Abstract

Few studies have evaluated the early use of insulin glargine in the management of diabetic ketoacidosis (DKA) patients. Early insulin glargine use in DKA was safe and associated with a trend towards faster DKA resolution. To evaluate the efficacy and safety of early insulin glargine administration for acute management of DKA in critically ill patients. This single-center retrospective cohort study included patients, who were >18 years of age with DKA, admitted to the intensive care unit (ICU) for at least 12 h, and received intravenous insulin infusion for at least 6 h. The primary endpoint was the association between the time to insulin glargine administration and time to DKA resolution. Linear and logistic regression analyses were performed. Of the 913 patients evaluated, 380 were included in the study. The overall mean age was 45±17 years, 196 (51.6%) were female, and 262 (70%) patients had type 1 diabetes mellitus.
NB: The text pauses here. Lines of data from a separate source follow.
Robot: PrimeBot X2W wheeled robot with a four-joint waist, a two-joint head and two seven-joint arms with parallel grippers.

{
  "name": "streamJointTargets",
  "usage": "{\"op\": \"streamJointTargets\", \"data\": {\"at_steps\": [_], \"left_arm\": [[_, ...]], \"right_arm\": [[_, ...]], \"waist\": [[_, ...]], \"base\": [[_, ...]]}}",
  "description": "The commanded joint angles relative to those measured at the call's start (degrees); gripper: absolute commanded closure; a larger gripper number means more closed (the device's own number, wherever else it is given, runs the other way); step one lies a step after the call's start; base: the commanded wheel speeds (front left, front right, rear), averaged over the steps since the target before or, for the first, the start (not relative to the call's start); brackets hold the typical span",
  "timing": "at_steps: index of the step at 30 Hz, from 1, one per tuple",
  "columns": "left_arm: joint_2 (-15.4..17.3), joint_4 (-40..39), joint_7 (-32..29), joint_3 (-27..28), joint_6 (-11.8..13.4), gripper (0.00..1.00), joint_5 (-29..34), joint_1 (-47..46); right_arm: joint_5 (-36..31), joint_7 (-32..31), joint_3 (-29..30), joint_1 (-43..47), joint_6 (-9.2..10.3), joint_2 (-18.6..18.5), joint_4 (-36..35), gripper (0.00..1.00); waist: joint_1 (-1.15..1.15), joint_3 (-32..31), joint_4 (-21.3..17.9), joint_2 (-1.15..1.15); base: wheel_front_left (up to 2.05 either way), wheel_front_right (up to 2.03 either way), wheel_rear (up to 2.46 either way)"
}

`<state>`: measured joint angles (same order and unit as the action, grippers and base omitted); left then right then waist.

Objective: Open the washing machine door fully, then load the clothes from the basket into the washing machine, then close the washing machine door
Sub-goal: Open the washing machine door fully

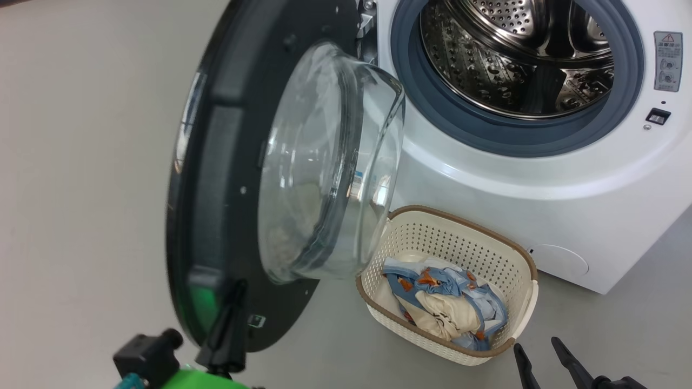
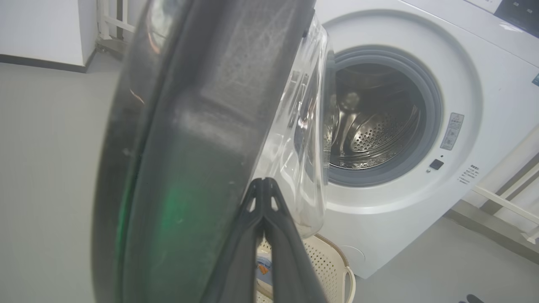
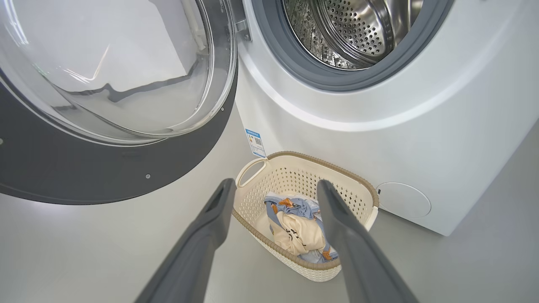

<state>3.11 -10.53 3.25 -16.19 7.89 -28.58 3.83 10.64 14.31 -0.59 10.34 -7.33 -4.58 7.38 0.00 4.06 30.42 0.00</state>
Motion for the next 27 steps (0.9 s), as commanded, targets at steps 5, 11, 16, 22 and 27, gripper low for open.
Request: {"op": "streamJointTargets", "data": {"at_steps": [5, 11, 16, 22, 27], "left_arm": [[1.38, 6.83, 3.63, 6.58, 0.97, 1.00, -0.89, -6.76], [2.85, 15.88, 7.59, 10.88, 1.39, 1.00, -1.25, -12.04], [4.74, 22.62, 9.57, 14.07, 1.40, 1.00, -1.43, -16.15], [7.71, 32.48, 11.21, 18.45, 1.26, 1.00, -1.31, -22.61], [9.93, 40.11, 11.69, 21.01, -0.34, 1.00, -0.20, -26.97]], "right_arm": [[0.38, 0.69, -2.12, -1.59, -0.16, -1.36, -0.73, 0.00], [0.59, 0.69, -2.27, -1.20, -0.16, -1.47, -0.49, 0.00], [0.56, 0.69, -2.54, -0.79, -0.16, -1.50, -0.32, 0.00], [0.61, 0.69, -2.84, -1.10, -0.16, -1.84, -0.24, 0.00], [0.58, 0.69, -3.30, -1.54, -0.16, -2.20, -0.10, 0.00]], "waist": [[0.00, 0.19, -0.05, 0.00], [0.00, 0.04, -0.64, 0.00], [0.00, 0.09, -1.63, 0.00], [0.00, 0.72, -3.54, 0.00], [0.00, 1.32, -5.17, 0.00]], "base": [[0.00, 0.00, 0.00], [0.00, 0.00, 0.00], [0.00, 0.00, 0.00], [0.00, 0.00, 0.00], [0.00, 0.00, 0.00]]}}
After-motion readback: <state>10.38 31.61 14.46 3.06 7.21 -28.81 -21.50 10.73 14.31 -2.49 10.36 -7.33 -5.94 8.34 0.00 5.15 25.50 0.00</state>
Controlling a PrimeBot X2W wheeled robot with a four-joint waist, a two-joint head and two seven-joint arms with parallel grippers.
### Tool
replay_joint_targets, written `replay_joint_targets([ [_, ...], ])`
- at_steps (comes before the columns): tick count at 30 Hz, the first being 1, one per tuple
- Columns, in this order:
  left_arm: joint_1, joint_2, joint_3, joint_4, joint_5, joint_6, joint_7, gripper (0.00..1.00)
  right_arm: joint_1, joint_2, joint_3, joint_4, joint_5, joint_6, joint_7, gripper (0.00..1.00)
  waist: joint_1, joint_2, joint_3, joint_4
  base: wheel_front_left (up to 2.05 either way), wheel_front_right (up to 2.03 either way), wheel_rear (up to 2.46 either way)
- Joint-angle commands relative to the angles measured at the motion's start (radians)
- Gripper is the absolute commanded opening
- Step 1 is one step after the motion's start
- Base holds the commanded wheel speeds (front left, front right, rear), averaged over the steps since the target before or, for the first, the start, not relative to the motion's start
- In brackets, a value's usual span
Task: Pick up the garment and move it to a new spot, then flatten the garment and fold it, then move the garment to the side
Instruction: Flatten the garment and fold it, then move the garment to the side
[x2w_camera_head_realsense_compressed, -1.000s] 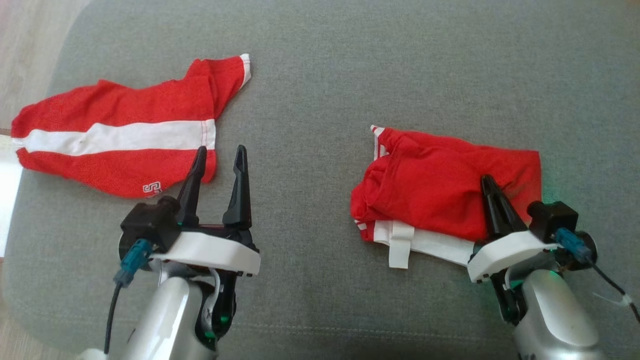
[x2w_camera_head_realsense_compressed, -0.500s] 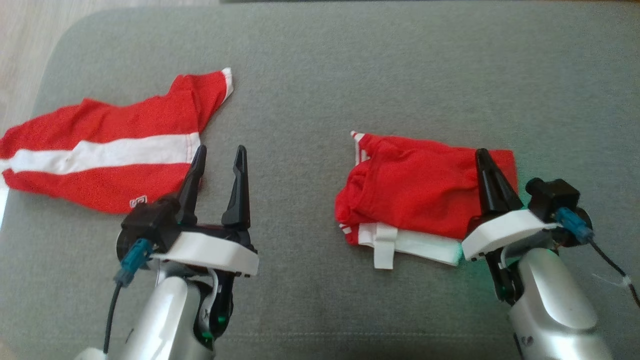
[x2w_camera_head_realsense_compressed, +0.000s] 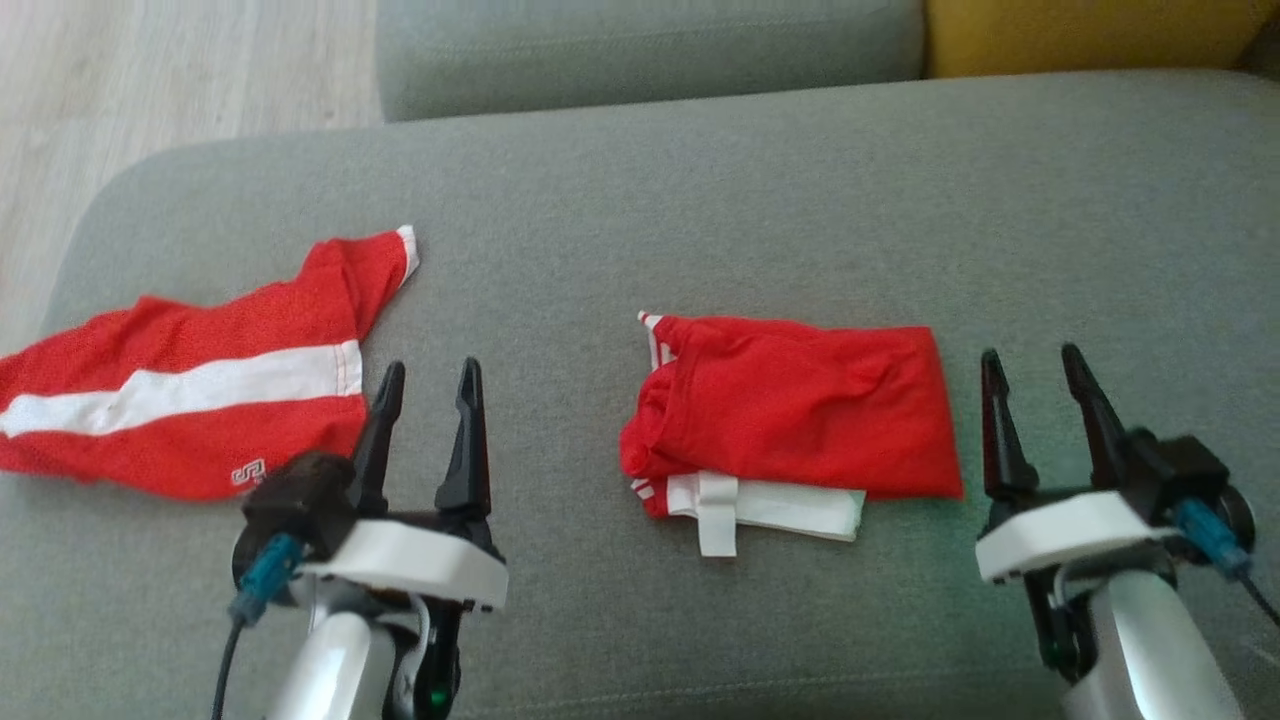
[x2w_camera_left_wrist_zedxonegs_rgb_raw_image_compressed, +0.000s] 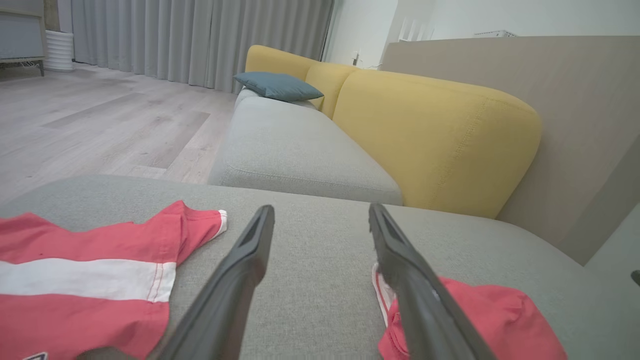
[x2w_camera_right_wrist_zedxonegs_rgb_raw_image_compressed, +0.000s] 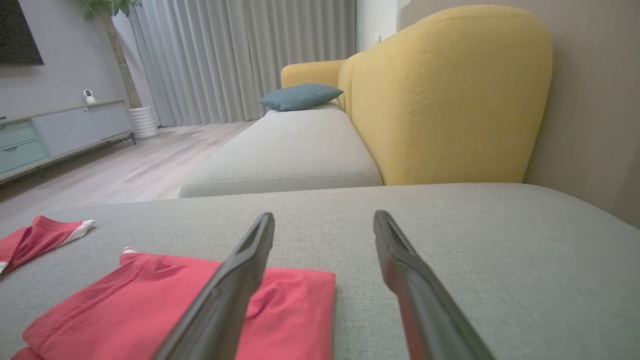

The mean blood glucose level was 584.9±210 mg/dL, pH was 7.16±0.17, anion gap was 28.17±6.9 mEq/L, and serum bicarbonate level was 11.19±5.72 mEq/L. Every 6-h delay in insulin glargine administration was associated with a 26-min increase in time to DKA resolution (95% confidence interval [CI], 14.76-37.44; p<0.0001), 3.2-h increase in insulin infusion duration (95% CI, 28.8-36; p<0.0001), and 6.5-h increase in ICU LOS (95% CI, 5.04-7.92; p<0.0001). Early administration of insulin glargine is potentially safe and may be associated with a reduction in time to DKA resolution and a shorter duration of insulin infusion.